WORK REQUEST -
Every line of the entries below that mentions "hanging" is to be copied out.

MATERIAL FOR THIS EXERCISE -
──────────────────────────────
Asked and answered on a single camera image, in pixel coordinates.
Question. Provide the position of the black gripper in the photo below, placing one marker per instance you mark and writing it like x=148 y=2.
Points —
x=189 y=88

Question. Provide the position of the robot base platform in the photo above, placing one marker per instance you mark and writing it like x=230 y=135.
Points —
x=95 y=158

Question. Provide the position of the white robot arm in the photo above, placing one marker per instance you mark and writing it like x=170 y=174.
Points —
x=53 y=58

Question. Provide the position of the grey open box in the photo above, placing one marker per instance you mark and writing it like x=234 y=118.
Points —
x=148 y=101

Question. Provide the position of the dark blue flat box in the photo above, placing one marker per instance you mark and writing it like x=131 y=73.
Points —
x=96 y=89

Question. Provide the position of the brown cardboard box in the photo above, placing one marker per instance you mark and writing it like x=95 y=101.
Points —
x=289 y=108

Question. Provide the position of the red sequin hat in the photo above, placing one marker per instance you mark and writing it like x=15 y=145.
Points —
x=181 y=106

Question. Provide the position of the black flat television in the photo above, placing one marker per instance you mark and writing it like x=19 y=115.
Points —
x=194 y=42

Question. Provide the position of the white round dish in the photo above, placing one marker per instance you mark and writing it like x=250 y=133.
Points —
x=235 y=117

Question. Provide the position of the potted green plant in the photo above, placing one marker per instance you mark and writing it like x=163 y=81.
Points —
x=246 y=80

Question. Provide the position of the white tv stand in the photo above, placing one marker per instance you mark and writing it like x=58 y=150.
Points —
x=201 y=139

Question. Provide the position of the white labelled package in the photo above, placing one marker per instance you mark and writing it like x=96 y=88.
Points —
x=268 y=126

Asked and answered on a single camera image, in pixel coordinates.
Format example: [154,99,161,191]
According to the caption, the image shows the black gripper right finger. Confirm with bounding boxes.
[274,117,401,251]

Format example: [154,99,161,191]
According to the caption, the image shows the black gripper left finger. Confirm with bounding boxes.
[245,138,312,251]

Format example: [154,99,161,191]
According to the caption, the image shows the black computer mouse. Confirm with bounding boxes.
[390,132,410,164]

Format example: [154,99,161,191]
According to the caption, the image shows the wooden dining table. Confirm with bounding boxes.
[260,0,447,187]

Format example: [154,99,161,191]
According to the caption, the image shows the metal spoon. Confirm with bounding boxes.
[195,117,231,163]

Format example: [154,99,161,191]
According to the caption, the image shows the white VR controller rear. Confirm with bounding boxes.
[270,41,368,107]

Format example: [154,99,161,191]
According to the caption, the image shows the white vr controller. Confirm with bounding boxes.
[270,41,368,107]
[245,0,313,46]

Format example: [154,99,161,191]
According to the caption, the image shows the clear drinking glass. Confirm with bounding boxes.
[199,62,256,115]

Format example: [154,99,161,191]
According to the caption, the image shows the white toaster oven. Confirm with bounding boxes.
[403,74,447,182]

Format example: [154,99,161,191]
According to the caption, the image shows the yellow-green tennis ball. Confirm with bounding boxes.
──────────────────────────────
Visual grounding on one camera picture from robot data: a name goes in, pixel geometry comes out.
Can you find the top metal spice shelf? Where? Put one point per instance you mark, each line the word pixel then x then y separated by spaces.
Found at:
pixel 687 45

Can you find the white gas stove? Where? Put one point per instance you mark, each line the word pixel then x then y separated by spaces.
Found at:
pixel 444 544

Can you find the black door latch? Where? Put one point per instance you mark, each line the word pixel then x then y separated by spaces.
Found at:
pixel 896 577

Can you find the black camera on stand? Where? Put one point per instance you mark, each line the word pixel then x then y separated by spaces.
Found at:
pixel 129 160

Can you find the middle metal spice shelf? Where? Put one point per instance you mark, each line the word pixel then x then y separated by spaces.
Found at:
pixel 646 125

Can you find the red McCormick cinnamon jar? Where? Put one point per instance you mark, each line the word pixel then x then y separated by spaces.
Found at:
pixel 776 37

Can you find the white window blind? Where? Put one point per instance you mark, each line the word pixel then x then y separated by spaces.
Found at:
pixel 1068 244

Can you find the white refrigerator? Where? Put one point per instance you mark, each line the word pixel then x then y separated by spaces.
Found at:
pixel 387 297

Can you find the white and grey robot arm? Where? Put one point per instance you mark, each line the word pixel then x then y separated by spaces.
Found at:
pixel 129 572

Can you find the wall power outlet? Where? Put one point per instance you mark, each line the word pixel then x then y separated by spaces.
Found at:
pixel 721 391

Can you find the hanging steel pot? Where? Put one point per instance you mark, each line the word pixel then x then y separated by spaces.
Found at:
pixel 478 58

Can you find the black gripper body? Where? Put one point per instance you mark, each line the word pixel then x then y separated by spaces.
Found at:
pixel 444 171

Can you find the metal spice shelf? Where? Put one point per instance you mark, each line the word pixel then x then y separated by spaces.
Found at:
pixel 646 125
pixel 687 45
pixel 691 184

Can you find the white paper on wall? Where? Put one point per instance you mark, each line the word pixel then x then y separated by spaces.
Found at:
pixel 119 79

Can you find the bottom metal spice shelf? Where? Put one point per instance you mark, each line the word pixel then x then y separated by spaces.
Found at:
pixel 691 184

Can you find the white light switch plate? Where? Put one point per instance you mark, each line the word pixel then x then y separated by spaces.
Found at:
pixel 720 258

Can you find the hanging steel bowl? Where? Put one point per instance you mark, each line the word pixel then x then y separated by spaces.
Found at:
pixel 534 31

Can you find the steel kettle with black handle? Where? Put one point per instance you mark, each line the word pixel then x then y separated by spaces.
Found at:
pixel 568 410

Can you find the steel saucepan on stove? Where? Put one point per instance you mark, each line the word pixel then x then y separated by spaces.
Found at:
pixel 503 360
──────────────────────────────
RESPONSE BOX -
Can you find the hanging steel pot? Where? Put one point per instance you mark, each line the word pixel then x then y separated by spaces.
Can you find the hanging steel bowl? Where? Put one point per instance you mark, each line the word pixel then x then y separated by spaces.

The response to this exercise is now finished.